Our dinner table will be void of high-density, natural, animal-sourced foods within a decade or two. A deeper look behind the agenda explains why it’s necessary to start planning for self-sustenance.

“The Meat Industry is Evil & Ecologically Inefficient”

Yes, it’s true. The processed meat industry is one of the great evils of our time. In the last century, we’ve normalised wholesale animal suffering in exchange for vacuum-packed protein slices and corporate profits. We can taste the nightmare in the end product if our conscience is still attached to our taste buds. We’re not just getting a piece of a cadaver that’s imprinted with a lifetime of torture; we’re also getting a carcinogenic cocktail of chemicals intended to preserve the animal long enough to be sold and digested (Table 1).

This is why vegans have such a powerful, convincing argument. “Please, just stop this insanity! It’s the crime of the century!” And they’re right. The offence is so bad that future alien societies will probably singe us (similar to Tim Burton’s Mars Attacks) based on what we did to animals in the 20th and 21st centuries.

However, the holocaust argument ignores the fact that we could also work with animals without subjecting them to, err, a holocaust. We could replace the concentration camps with animal and eco-friendly environments, where the animals graze free, fertilise the ground naturally without oil-based derivatives, and thrive without a cocktail of hormones because they are free and content.14

This brilliant strategy, designed by nature, can be imitated by regenerative agriculture with crop diversity, free-grazing livestock, and natural fertilisation by letting animals and vegetation mingle.15

The modern slaughterhouse is an example of what happens when we second-guess nature and then blame meat for all the ills – including contamination (methane, nitrous oxide) and animal disease (necessitating antibiotics and hormones) – when the problems only concern the method of execution.

“During the past century, agriculture declared fossil-fuel-based warfare on land mechanically (ploughing soil), chemically (herbicides and pesticides), and biologically (GMO technology). By separating rearing livestock from growing crops, we de-coupled bio and geochemical cycling of carbon, water, nitrogen, phosphorus, and sulphur, and increased emissions of methane and nitrous oxide, as well as eutrophication and contamination of water sources,” write the authors of an extensive study into sustainable food systems.16

The gut reaction to these arguments is usually strictly emotional. “You can’t feed billions of people with free-grazing meat!” The truth is that the present system – chemically induced mono-crops that serial produce arid land and separate animals from nature – is the unsustainable equation. 

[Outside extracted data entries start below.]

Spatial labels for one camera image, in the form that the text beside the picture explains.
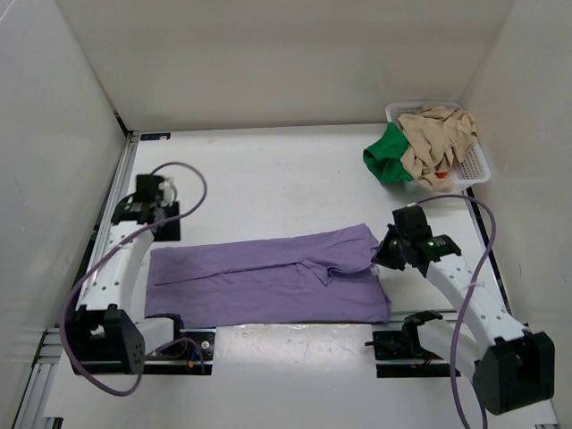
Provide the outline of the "purple t shirt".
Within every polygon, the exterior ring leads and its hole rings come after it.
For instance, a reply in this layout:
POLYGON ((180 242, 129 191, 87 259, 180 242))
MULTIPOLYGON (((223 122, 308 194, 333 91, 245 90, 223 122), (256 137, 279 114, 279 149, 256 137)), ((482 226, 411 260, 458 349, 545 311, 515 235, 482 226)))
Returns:
POLYGON ((178 315, 188 328, 388 320, 391 300, 371 259, 365 224, 293 238, 150 254, 145 315, 178 315))

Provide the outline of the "beige t shirt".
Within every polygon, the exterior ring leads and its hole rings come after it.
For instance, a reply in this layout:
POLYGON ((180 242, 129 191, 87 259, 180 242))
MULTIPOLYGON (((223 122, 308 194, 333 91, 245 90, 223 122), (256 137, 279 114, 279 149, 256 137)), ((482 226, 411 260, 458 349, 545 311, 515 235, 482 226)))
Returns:
POLYGON ((423 189, 450 192, 452 180, 435 173, 449 172, 455 161, 462 163, 478 142, 473 115, 462 108, 424 104, 418 114, 403 114, 398 124, 408 141, 401 158, 406 171, 423 189))

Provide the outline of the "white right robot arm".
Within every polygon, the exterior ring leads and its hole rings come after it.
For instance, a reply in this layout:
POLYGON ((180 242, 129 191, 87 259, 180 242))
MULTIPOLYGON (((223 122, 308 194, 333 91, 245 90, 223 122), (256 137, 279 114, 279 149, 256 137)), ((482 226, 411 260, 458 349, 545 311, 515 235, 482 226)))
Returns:
POLYGON ((533 333, 474 279, 460 248, 446 236, 401 234, 394 225, 372 259, 403 270, 415 267, 458 311, 451 324, 426 310, 407 316, 400 330, 376 332, 370 341, 381 360, 435 355, 467 378, 484 408, 495 416, 548 400, 554 394, 555 346, 533 333))

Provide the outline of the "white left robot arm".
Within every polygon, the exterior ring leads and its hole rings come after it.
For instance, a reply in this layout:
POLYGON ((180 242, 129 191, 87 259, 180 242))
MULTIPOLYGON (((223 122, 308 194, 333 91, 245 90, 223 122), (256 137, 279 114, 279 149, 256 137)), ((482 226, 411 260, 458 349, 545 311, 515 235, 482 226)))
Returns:
POLYGON ((120 201, 112 216, 107 248, 117 252, 82 287, 77 307, 66 316, 71 351, 90 374, 138 374, 146 356, 161 350, 167 357, 184 353, 188 337, 179 315, 162 313, 145 318, 130 310, 143 258, 156 241, 179 241, 178 221, 130 235, 140 228, 180 213, 180 203, 168 206, 120 201))

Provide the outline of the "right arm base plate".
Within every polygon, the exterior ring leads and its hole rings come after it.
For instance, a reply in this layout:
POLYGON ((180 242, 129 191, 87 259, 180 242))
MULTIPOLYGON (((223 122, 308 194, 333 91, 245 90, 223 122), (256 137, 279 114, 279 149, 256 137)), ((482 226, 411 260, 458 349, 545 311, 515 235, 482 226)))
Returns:
POLYGON ((441 357, 422 349, 412 351, 401 331, 374 331, 365 343, 374 350, 378 379, 449 378, 450 365, 441 357))

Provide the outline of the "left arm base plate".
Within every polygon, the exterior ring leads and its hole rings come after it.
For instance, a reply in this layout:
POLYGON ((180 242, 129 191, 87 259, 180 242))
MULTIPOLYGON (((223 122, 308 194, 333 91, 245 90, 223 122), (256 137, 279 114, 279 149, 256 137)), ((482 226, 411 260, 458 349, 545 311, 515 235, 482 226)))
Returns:
POLYGON ((211 375, 214 366, 216 329, 186 329, 184 341, 162 346, 146 357, 143 374, 211 375))

Pro-vegan ambassadors forget that most agricultural land cannot be leveraged for crops anyway – due to unsuitable terrain, poor soil, lack of water, et cetera. Two-thirds of the world’s two billion hectares of grassland – as opposed to agricultural land – globally cannot be used as cropland, which makes them ideal for grazing happy livestock.17 18 19

Take Alan Savory, a land management expert who studied the herds in his native Zimbabwe. When the animals were allowed to roam in a way that left enough resting time for the soil to recover – nature’s way – magic happened, with a triple bonus:

  • The herd lives healthy and free.
  • The herd helps revitalise arid land to the point of transforming desertified areas into fertile land – the only known technique that does this successfully today.
  • The herd produces exceptionally high-nutrition meat sans hormones, antibiotics, and chemicals. 

Alan’s TED talk about the Holistic Planned Grazing method is worth a listen. You will wonder why it hasn’t been widely adopted yet in other parts of the world. It is the answer to one of the most pressing problems of our planet: arid lands.20 21

Arid lands make up nearly 30% to 41% of the world’s land surface and are home to one in three people today. The degradation in the land quality of arid regions is responsible for a reduction in the national domestic product of up to 8 per cent every year. 

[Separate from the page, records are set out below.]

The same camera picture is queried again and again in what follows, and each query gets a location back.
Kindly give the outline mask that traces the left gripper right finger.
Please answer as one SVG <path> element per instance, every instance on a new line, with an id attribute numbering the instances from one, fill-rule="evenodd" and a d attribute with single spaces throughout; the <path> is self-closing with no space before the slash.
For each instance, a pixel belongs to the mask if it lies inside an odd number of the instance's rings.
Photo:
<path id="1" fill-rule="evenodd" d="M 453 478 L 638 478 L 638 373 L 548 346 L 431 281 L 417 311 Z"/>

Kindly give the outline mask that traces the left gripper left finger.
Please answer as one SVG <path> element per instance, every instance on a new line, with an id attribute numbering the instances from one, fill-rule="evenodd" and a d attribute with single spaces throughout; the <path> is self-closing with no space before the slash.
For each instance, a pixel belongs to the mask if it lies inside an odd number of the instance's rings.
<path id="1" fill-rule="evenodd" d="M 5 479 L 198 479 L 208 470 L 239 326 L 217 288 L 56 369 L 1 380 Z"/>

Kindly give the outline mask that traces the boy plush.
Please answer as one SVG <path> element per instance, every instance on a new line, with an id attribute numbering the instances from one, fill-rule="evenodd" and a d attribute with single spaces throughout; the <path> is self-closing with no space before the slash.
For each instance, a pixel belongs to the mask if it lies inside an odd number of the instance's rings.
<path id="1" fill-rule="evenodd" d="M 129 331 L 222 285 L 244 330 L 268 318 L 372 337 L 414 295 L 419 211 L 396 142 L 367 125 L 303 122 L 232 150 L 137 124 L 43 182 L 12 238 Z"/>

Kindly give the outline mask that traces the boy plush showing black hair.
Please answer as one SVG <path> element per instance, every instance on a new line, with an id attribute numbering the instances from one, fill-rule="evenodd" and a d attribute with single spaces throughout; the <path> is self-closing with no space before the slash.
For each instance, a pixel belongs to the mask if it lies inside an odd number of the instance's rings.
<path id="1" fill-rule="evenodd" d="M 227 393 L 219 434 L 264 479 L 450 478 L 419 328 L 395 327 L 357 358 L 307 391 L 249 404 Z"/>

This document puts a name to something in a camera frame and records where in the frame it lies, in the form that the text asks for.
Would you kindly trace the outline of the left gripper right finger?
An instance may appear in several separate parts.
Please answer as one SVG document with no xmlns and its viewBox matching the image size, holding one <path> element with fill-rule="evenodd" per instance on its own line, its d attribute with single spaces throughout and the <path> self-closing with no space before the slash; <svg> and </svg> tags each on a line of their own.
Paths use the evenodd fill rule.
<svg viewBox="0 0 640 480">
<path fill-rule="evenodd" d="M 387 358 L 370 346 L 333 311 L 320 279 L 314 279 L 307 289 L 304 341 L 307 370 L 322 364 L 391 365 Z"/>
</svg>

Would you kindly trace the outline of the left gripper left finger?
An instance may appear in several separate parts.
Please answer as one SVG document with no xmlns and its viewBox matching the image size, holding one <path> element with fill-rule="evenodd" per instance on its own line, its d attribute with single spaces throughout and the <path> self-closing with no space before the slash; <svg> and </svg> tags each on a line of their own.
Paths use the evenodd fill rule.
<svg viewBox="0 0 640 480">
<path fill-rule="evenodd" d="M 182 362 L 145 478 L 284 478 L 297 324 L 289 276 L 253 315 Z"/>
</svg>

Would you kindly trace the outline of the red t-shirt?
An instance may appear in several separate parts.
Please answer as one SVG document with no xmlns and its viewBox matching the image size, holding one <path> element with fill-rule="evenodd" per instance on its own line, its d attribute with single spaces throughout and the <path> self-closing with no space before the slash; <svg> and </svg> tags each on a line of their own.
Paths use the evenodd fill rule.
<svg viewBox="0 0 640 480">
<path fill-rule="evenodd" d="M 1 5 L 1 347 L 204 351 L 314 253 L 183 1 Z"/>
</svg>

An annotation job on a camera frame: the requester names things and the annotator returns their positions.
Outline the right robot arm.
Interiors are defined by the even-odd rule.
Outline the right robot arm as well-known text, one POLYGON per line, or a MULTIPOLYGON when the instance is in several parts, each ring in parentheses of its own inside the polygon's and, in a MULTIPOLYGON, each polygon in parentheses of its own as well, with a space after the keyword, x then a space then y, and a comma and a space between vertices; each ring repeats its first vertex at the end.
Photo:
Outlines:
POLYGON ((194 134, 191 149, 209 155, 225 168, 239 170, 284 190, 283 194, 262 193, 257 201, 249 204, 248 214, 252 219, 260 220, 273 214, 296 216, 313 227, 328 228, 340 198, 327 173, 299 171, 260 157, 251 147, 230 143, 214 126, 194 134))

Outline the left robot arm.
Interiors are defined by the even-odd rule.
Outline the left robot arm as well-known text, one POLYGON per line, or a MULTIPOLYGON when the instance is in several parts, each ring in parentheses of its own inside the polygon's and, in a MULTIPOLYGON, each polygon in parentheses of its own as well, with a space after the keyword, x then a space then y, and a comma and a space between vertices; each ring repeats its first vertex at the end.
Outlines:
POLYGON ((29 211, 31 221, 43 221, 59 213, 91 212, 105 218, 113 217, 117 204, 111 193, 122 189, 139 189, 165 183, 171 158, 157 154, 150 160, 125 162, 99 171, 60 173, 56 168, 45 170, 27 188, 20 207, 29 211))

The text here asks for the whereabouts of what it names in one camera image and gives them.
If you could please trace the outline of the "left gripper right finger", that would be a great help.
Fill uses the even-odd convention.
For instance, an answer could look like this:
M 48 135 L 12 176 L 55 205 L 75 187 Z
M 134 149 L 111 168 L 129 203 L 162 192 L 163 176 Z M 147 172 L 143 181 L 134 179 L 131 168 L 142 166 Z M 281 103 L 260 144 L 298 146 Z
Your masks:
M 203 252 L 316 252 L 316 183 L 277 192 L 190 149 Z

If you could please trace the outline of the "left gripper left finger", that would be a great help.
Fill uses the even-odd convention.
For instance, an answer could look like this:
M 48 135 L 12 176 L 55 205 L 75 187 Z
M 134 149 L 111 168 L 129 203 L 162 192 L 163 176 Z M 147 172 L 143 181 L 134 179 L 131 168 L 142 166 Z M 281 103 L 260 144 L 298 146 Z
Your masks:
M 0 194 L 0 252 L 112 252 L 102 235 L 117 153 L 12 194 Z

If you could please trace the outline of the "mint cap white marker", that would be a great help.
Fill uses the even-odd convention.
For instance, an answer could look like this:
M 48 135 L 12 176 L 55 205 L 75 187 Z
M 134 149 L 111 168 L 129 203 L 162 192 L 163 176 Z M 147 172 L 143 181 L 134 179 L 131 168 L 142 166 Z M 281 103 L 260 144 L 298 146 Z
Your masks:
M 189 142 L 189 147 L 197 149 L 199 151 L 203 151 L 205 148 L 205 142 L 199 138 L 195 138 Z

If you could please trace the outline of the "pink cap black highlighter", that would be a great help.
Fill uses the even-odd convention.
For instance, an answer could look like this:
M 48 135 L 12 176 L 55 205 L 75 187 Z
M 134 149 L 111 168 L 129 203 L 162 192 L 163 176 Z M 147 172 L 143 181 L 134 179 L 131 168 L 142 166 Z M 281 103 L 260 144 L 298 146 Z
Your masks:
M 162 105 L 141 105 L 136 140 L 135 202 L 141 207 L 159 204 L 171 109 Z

“We can avoid the common fate of ancient societies as long as we do not repeat their grand folly of stripping off fertile topsoil at an unsustainable rate. Unfortunately, that is exactly what we are doing, only this time on a global scale,” writes David Montgomery in his book Dirt, The Erosion of Civilisations. 

Why doesn’t the media talk about this story? 

The answer is that social engineers would have to give up on arguments against the possibility of ethical meat production. 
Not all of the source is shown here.